What is needed. The entries need to be copied exactly.

Available records below:

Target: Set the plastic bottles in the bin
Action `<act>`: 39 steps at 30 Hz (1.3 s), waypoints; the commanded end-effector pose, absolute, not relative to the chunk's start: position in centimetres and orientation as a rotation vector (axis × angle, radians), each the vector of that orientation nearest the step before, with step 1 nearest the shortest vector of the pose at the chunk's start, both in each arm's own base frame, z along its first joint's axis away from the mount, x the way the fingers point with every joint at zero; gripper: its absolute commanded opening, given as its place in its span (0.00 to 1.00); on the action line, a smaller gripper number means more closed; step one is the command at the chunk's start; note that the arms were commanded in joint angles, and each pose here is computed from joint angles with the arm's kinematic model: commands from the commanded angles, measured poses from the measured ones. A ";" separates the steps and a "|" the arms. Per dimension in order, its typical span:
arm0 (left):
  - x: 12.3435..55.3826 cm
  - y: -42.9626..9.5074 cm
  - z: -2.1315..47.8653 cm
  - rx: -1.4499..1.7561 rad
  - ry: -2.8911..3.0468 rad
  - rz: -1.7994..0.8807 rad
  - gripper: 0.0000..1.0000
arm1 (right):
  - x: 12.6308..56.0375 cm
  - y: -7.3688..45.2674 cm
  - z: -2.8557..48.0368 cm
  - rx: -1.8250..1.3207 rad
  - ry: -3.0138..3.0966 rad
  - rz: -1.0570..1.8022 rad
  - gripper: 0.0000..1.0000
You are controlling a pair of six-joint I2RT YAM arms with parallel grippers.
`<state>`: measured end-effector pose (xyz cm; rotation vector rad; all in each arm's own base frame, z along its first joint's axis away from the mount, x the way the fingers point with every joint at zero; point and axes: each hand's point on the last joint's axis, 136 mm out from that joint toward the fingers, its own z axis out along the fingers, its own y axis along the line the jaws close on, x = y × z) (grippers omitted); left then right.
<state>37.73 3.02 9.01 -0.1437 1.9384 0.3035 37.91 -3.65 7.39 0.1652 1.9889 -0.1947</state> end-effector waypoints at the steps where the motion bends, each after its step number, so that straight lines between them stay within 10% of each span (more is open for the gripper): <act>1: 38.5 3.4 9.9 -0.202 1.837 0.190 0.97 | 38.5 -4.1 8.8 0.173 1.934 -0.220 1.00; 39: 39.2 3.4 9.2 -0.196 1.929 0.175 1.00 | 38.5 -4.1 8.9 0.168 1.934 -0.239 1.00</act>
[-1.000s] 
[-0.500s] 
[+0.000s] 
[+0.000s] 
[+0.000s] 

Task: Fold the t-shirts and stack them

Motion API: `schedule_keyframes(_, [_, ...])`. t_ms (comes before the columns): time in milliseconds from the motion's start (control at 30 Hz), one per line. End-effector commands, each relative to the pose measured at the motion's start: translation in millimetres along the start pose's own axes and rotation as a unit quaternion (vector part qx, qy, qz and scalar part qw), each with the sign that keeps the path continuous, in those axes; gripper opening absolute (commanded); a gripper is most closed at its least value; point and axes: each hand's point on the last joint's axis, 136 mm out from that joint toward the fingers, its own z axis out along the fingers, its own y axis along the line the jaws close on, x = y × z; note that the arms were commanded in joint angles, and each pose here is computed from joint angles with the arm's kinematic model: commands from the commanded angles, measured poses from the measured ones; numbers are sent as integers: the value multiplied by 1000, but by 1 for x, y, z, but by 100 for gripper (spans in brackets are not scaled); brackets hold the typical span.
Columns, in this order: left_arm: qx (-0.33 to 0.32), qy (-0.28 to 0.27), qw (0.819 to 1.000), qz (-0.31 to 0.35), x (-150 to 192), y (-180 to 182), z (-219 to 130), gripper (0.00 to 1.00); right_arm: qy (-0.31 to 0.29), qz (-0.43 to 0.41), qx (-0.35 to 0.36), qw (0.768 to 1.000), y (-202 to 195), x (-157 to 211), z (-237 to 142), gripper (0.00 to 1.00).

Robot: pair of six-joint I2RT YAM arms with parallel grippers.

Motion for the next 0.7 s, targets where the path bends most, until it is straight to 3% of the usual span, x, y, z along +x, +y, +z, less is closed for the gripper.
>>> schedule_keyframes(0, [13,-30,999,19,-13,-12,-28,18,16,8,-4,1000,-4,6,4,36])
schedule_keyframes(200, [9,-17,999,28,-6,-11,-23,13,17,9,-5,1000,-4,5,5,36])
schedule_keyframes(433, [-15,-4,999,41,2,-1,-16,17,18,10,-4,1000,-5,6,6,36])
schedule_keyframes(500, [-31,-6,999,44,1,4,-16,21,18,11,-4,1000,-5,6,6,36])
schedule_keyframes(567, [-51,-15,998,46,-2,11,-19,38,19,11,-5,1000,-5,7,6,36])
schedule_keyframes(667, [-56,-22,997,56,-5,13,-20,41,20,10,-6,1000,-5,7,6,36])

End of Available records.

Written solution.
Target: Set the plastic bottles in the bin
Action `<act>`: 39 steps at 30 Hz (1.3 s), waypoints; the commanded end-effector pose, absolute, not relative to the chunk's start: position in centimetres and orientation as a rotation vector (axis × angle, radians), each the vector of that orientation nearest the step before, with step 1 nearest the shortest vector of the pose at the chunk's start, both in each arm's own base frame, z along its first joint's axis away from the mount, x the way the fingers point with every joint at zero; gripper: its absolute commanded opening, given as its place in its span (0.00 to 1.00); on the action line, a smaller gripper number means more closed; step one is the command at the chunk's start; note that the arms were commanded in joint angles, and each pose here is computed from joint angles with the arm's kinematic model: commands from the commanded angles, measured poses from the measured ones. A ";" separates the steps and a "|" the arms. Per dimension in order, its typical span:
arm0 (left):
  - x: 12.3435..55.3826 cm
  - y: -42.9626..9.5074 cm
  - z: -2.1315..47.8653 cm
  - rx: -1.4499..1.7561 rad
  - ry: -2.8911..3.0468 rad
  - rz: -1.7994..0.8807 rad
  - gripper: 0.0000..1.0000
arm1 (right):
  - x: 12.6308..56.0375 cm
  - y: -7.3688..45.2674 cm
  - z: -2.8557..48.0368 cm
  - rx: -1.8250..1.3207 rad
  - ry: -3.0138..3.0966 rad
  - rz: -1.0570..1.8022 rad
  - gripper: 0.0000..1.0000
You are controlling a pair of six-joint I2RT YAM arms with parallel grippers.
`<state>`: measured end-effector pose (xyz cm; rotation vector rad; all in each arm's own base frame, z along its first joint's axis away from the mount, x the way the fingers point with every joint at zero; point and axes: each hand's point on the last joint's axis, 136 mm out from that joint toward the fingers, its own z axis out along the fingers, its own y axis along the line the jaws close on, x = y × z) (grippers omitted); left then right.
<state>37.73 3.02 9.01 -0.1437 1.9384 0.3035 37.91 -3.65 7.39 0.1652 1.9889 -0.1947</state> end-effector waypoints at the steps where the motion bends, each after its step number, so that straight lines between them stay within 10% of each span (more is open for the gripper): <act>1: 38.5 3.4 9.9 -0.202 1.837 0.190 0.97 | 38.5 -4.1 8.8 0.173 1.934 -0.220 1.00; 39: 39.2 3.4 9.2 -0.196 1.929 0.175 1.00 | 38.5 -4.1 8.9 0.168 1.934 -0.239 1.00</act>
[-1.000s] 
[-0.500s] 
[+0.000s] 
[+0.000s] 
[+0.000s] 

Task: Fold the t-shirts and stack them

Motion API: `schedule_keyframes(_, [_, ...])`. t_ms (comes before the columns): time in milliseconds from the motion's start (control at 30 Hz), one per line. End-effector commands, each relative to the pose measured at the motion's start: translation in millimetres along the start pose's own axes and rotation as a unit quaternion (vector part qx, qy, qz and scalar part qw), each with the sign that keeps the path continuous, in those axes; gripper opening absolute (commanded); a gripper is most closed at its least value; point and axes: each hand's point on the last joint's axis, 136 mm out from that joint toward the fingers, its own z axis out along the fingers, its own y axis along the line the jaws close on, x = y × z; note that the arms were commanded in joint angles, and each pose here is computed from joint angles with the arm's kinematic model: commands from the commanded angles, measured poses from the measured ones; numbers are sent as integers: the value multiplied by 1000, but by 1 for x, y, z, but by 100 for gripper (spans in brackets are not scaled); brackets hold the typical span.
Columns, in this order: left_arm: qx (-0.33 to 0.32), qy (-0.28 to 0.27), qw (0.819 to 1.000), qz (-0.31 to 0.35), x (-150 to 192), y (-180 to 182), z (-219 to 130), gripper (0.00 to 1.00); right_arm: qy (-0.31 to 0.29), qz (-0.43 to 0.41), qx (-0.35 to 0.36), qw (0.768 to 1.000), y (-202 to 195), x (-157 to 211), z (-237 to 142), gripper (0.00 to 1.00).

Robot: pair of six-joint I2RT YAM arms with parallel grippers.

Motion for the next 0.7 s, targets where the path bends most, until it is straight to 3% of the usual span, x, y, z along +x, +y, +z, less is closed for the gripper.
>>> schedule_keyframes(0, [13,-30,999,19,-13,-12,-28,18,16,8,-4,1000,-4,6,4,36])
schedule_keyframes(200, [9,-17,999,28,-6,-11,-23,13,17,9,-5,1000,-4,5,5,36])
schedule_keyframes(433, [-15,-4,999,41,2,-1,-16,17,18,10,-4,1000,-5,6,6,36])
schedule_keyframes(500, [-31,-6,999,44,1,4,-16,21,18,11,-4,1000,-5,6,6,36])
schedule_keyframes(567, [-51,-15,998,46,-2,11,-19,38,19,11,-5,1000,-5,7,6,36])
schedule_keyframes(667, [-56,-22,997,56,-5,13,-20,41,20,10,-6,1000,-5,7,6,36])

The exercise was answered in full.